● **What is expected**
Repeat all of the records exactly, leaving out the pictures.

(Stored items from a collection)
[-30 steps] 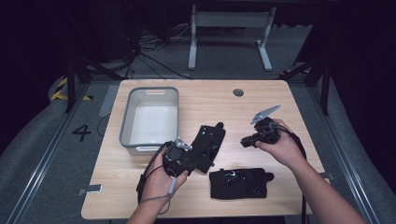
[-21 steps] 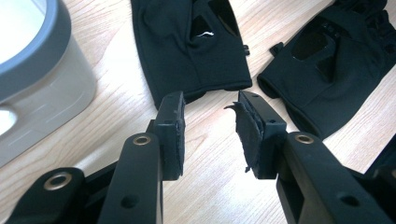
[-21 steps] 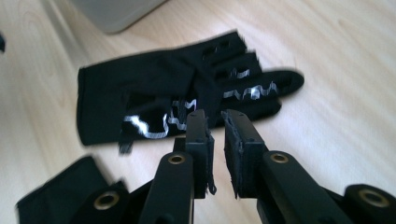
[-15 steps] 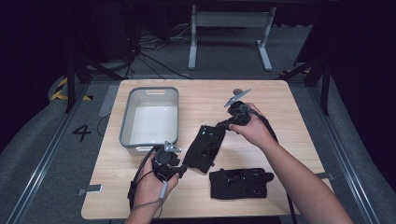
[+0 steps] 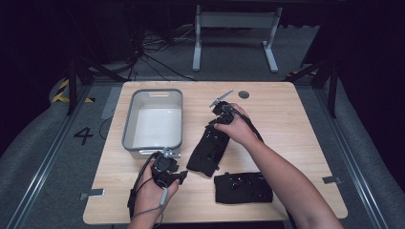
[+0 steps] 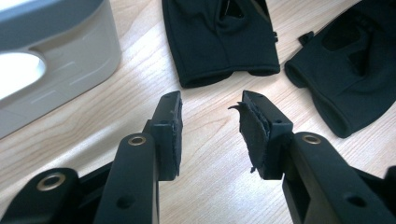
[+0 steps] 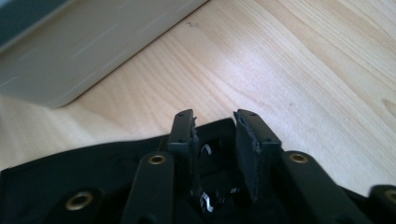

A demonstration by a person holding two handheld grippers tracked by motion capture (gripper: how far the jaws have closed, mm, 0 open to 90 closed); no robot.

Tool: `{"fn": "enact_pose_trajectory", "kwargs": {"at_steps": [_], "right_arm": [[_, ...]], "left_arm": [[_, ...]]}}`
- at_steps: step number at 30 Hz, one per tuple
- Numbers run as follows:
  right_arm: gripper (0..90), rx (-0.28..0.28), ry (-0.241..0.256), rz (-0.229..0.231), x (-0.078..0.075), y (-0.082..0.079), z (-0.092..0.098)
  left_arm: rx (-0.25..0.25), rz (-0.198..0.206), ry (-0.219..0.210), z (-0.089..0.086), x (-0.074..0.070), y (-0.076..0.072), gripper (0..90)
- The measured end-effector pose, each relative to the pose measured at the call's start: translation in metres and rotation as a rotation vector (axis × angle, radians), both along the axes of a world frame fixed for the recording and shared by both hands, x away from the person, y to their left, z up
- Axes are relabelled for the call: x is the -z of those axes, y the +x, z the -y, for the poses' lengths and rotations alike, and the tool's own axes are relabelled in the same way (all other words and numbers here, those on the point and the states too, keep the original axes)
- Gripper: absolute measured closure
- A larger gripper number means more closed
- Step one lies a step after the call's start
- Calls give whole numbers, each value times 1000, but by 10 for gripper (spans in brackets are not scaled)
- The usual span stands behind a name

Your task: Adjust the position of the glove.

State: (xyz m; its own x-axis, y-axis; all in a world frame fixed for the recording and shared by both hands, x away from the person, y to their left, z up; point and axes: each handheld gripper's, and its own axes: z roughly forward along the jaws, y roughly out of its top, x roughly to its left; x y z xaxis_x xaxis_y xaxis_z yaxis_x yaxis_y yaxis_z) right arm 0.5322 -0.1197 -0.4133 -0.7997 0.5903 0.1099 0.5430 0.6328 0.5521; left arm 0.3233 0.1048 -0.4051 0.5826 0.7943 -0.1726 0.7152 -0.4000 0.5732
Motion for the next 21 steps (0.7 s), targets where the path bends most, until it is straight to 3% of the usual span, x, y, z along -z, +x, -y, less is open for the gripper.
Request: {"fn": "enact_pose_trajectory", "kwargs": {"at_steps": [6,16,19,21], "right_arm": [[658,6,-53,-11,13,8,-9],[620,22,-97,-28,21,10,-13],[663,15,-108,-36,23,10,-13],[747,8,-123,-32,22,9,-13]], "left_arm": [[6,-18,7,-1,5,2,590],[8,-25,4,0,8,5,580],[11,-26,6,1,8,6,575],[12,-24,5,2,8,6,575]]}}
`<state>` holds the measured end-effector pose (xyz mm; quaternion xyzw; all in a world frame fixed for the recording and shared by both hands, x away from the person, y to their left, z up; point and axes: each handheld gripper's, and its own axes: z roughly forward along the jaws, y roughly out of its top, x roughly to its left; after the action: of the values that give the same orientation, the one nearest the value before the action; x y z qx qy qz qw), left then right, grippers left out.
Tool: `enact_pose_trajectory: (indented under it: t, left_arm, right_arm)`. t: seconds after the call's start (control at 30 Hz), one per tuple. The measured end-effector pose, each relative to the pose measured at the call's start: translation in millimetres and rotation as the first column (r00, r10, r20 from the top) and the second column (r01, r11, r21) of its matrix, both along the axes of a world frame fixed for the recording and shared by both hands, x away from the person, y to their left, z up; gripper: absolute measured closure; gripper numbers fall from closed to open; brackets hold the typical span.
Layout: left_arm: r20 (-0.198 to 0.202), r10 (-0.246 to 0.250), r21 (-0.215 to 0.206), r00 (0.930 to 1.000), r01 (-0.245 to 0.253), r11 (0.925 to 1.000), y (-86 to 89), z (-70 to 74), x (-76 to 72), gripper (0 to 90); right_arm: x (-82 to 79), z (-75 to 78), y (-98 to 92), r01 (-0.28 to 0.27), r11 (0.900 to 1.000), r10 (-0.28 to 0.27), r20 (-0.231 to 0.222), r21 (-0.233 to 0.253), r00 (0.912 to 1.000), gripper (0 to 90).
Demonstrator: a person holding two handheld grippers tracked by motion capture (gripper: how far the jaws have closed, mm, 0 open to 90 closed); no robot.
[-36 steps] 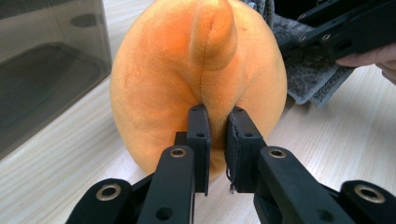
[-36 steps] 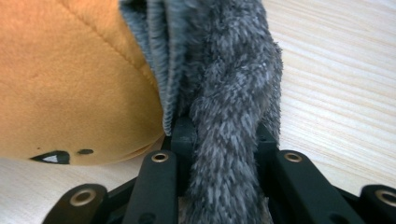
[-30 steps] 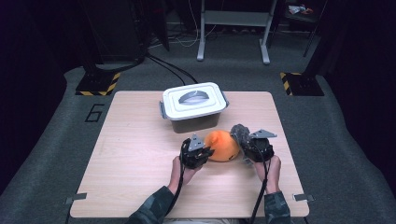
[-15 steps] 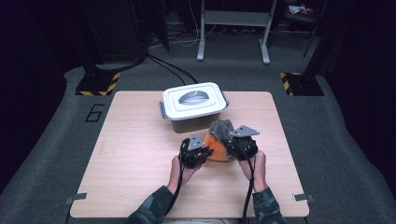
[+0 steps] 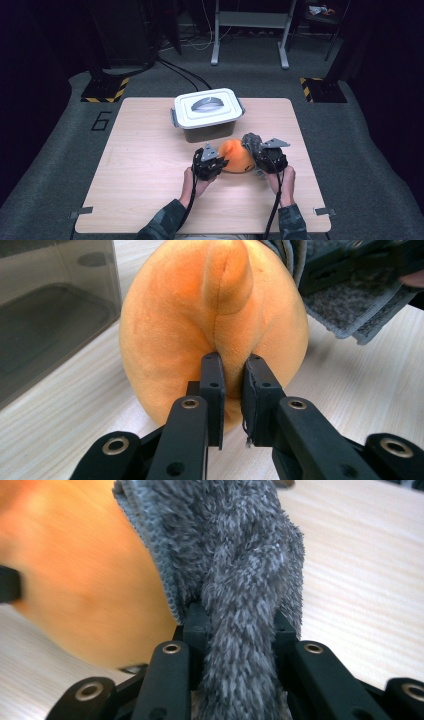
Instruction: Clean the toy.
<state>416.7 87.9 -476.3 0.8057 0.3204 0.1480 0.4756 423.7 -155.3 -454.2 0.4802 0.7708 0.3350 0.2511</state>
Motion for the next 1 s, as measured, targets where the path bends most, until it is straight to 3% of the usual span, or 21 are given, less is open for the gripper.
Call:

● **Solution for this task**
[-30 steps] 
[-21 steps] 
[-21 steps] 
[-15 steps] 
[+0 steps] 
[+0 steps] 
[+0 steps] 

A demonstration by a person holding two handheld grippers tracked by motion capture (gripper: how far the jaws have closed, mm, 0 open to 90 closed); no robot.

Tool: `{"fn": "enact_pose_trajectory", "kwargs": {"at_steps": [_], "right_arm": [[_, ...]], "left_arm": [[_, ...]]}}`
- at_steps: step number at 30 Hz, one per tuple
- Numbers run as follows:
  right_arm: gripper (0..90), rx (-0.28..0.28), ry (-0.241..0.256), rz (-0.229..0.231), x (-0.078..0.075), y (-0.082..0.079), z (-0.092..0.098)
  left_arm: rx (-0.25..0.25), rz (-0.198..0.206), ry (-0.219..0.210), z (-0.089..0.086), x (-0.074..0.070), y (-0.076..0.072), gripper (0..90)
- The measured end-effector pose, each relative to the pose measured at the call's start: translation in metres and rotation as a rotation vector (axis × angle, radians), both along the axes of a world frame fixed for the recording and shared by both hands, x away from the person, y to their left, z up
- Axes are relabelled for the call: x is the -z of those axes, y the +x, z the -y, for the poses' lengths and rotations alike, and the tool's own axes are relabelled in the same way (all other words and numbers here, those on the point and the states too, keep the original axes)
- Gripper: absolute measured closure
- A larger gripper number means more closed
- Step one lies a step after the call's start
- Calls give whole numbers, each value times 1000, but by 10 for gripper (spans in brackets are not scaled)
- The usual span stands behind a name

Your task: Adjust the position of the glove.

State: (xyz m; its own x-axis, y-axis; all in a world frame fixed for the recording and shared by both hands, x away from the person, y to their left, z up; point and axes: each handheld gripper's, and its own axes: z roughly forward along the jaws, y roughly out of its top, x roughly to its left; x y z xaxis_x xaxis_y xaxis_z yaxis_x yaxis_y yaxis_z) right arm 0.5322 -0.1197 -0.4133 -0.7997 0.5903 0.1099 0.5430 0.6328 0.5521; left arm 0.3233 0.1048 -0.4051 0.5826 0.7943 -0.1726 0.7152 -0.4000 0.5732
Motion for the next 21 steps (0.7 s), targets where the path bends most, until it is straight to 3% of the usual span, x, y, z along -z, +x, -y, less is open for the gripper.
Request: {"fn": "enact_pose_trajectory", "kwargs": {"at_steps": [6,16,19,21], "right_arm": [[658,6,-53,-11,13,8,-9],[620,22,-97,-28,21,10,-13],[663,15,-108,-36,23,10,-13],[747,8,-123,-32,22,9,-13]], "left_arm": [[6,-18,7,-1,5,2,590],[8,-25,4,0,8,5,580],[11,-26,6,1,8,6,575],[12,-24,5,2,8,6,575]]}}
`<state>` holds the measured end-effector pose (xyz mm; quaternion xyzw; all in a world frame fixed for the recording and shared by both hands, x away from the person, y to their left, z up; point and axes: each handheld gripper's, and its own axes: z roughly forward along the jaws, y roughly out of its top, x roughly to its left; after the action: of the values that give the same orientation, the one nearest the value before the action; x y z qx qy qz qw), left then right, grippers left out.
Tool: `enact_pose_trajectory: (indented under it: t, left_arm, right_arm)`. t: seconds after the call's start (control at 30 Hz), one per tuple. The measured end-effector pose, each relative to the pose measured at the call's start: translation in millimetres and rotation as the first column (r00, r10, r20 from the top) and the second column (r01, r11, r21) of its matrix, both along the axes of a world frame fixed for the recording and shared by both hands, x away from the person, y to their left, z up; gripper: absolute measured closure; gripper numbers fall from closed to open; brackets hold the typical span.
Layout: left_arm: r20 (-0.198 to 0.202), r10 (-0.246 to 0.250), r21 (-0.215 to 0.206), r00 (0.930 to 1.000), r01 (-0.245 to 0.253), r11 (0.925 to 1.000), y (-86 to 89), z (-70 to 74), x (-76 to 72), gripper (0 to 90); right_arm: x (-82 to 79), z (-75 to 78), y (-98 to 92), r01 (-0.28 to 0.27), r11 (0.900 to 1.000), r10 (-0.28 to 0.27), r20 (-0.231 to 0.222), r21 (-0.233 to 0.253), r00 (0.912 to 1.000), gripper (0 to 90).
Demonstrator: a person holding two handheld grippers tracked by motion capture (gripper: how far the jaws have closed, mm, 0 open to 90 closed); no robot.
[-36 steps] 
[-36 steps] 
[-30 steps] 
[-15 steps] 
[+0 steps] 
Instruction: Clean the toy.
<state>416.7 87.9 -476.3 0.8057 0.3204 0.1480 0.4756 423.7 -155.3 -454.2 0.4802 0.7708 0.3350 0.2511</state>
Motion for the next 1 s, as measured, targets where the path bends most, until it is straight to 3% of the usual span, or 21 are given, less is open for the gripper.
Call:

Work on this exercise is done.